**Given information:**
• • • • • • •
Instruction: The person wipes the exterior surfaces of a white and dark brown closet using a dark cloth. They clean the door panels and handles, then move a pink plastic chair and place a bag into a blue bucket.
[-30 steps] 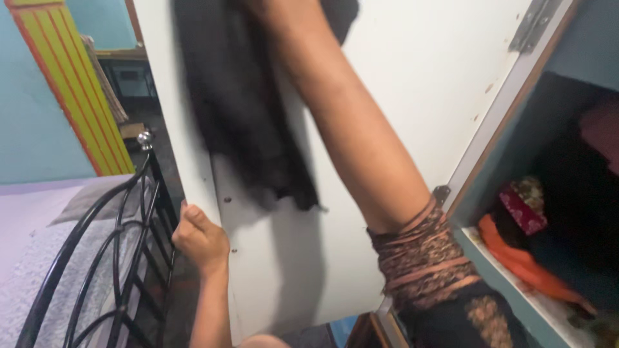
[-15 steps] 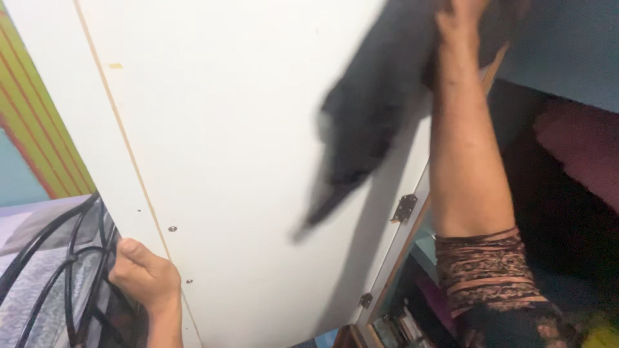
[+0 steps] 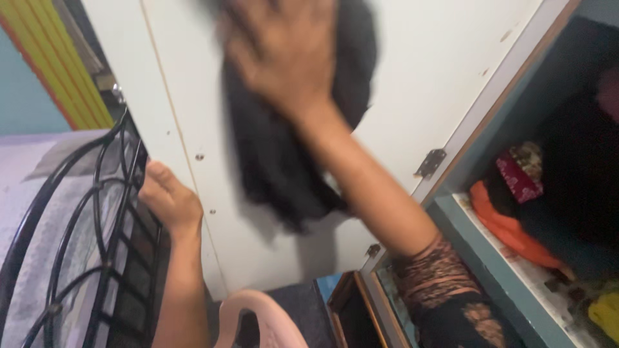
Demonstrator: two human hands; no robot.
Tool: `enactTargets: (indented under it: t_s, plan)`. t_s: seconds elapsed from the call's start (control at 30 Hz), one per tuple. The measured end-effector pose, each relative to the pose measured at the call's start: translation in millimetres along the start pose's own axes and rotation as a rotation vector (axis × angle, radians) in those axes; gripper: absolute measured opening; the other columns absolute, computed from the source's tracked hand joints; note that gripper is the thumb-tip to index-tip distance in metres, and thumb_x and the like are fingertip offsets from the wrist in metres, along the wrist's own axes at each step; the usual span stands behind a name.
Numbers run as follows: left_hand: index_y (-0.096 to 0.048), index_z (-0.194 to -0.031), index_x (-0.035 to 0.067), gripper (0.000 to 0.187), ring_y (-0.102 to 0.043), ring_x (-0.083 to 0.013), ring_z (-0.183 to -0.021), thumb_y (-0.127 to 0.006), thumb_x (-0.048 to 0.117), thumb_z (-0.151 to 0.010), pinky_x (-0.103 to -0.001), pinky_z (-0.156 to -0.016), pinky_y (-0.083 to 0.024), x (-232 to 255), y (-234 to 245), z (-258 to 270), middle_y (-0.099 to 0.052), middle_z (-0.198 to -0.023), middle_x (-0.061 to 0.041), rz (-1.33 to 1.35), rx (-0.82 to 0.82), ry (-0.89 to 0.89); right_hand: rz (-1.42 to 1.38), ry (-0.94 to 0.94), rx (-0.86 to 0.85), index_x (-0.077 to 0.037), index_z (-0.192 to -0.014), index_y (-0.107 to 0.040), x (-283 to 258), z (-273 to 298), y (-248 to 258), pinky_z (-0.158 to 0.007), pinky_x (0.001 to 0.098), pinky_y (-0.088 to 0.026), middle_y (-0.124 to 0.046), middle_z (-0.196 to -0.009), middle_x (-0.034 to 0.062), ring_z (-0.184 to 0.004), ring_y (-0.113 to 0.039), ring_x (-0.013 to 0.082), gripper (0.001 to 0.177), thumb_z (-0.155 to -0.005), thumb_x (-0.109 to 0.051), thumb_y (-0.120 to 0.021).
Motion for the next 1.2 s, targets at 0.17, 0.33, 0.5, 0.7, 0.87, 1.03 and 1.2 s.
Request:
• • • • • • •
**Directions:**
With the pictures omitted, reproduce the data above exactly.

**Finished task:**
Instruction: The person wipes the exterior surfaces of a white and dark brown closet using a dark cloth. They clean the door panels and handles, then move a pink plastic chair and place a bag into a blue bucket.
[-30 steps] 
[-15 steps] 
[+0 steps] 
Demonstrator: two human hands; no robot.
Tool: `enactTargets: (indented under it: t_s, plan)`. t_s: seconds elapsed from the call's start (control at 30 Hz), one per tuple. The measured end-effector pose, each relative to the pose measured at the call's start: translation in millimetres along the start pose's own axes and rotation as a rotation vector (axis × angle, radians) in those axes; gripper: absolute measured opening; the other columns absolute, computed from the source's tracked hand joints; note that gripper is the thumb-tip to index-tip distance in metres, and thumb_x and the like are fingertip offsets from the wrist in metres, along the wrist's own axes at each step; the usual span stands behind a name.
Numbers run as follows: left_hand: index_y (-0.096 to 0.048), index_z (-0.194 to -0.031), index_x (-0.035 to 0.067), gripper (0.000 to 0.187), ring_y (-0.102 to 0.043), ring_x (-0.083 to 0.013), ring_z (-0.183 to -0.021), thumb_y (-0.127 to 0.006), thumb_x (-0.048 to 0.117), thumb_z (-0.151 to 0.010), pinky_x (-0.103 to -0.001), pinky_z (-0.156 to -0.016), pinky_y (-0.083 to 0.024), x (-232 to 255), y (-234 to 245), z (-258 to 270), middle_y (-0.099 to 0.052), middle_z (-0.198 to -0.023), middle_x (-0.061 to 0.041), rz (-1.33 to 1.35), rx (-0.82 to 0.82), ry (-0.89 to 0.89); right_hand: rz (-1.42 to 1.38), ry (-0.94 to 0.94), rx (-0.86 to 0.85), index_x (-0.077 to 0.037), index_z (-0.192 to -0.014), index_y (-0.107 to 0.040), x (-283 to 258), z (-273 to 298), y (-248 to 258), pinky_z (-0.158 to 0.007), pinky_x (0.001 to 0.098), pinky_y (-0.088 to 0.026), middle_y (-0.124 to 0.046), middle_z (-0.196 to -0.009), middle_x (-0.034 to 0.062), ring_z (-0.184 to 0.004), ring_y (-0.113 to 0.039), ring_x (-0.013 to 0.082), gripper (0.001 to 0.177), thumb_z (-0.155 to -0.005), thumb_x (-0.109 to 0.051), thumb_y (-0.120 to 0.021).
Motion for the next 1.2 s, targets at 0.17, 0.33, 0.5, 0.7, 0.87, 1.03 and 1.2 s.
Request:

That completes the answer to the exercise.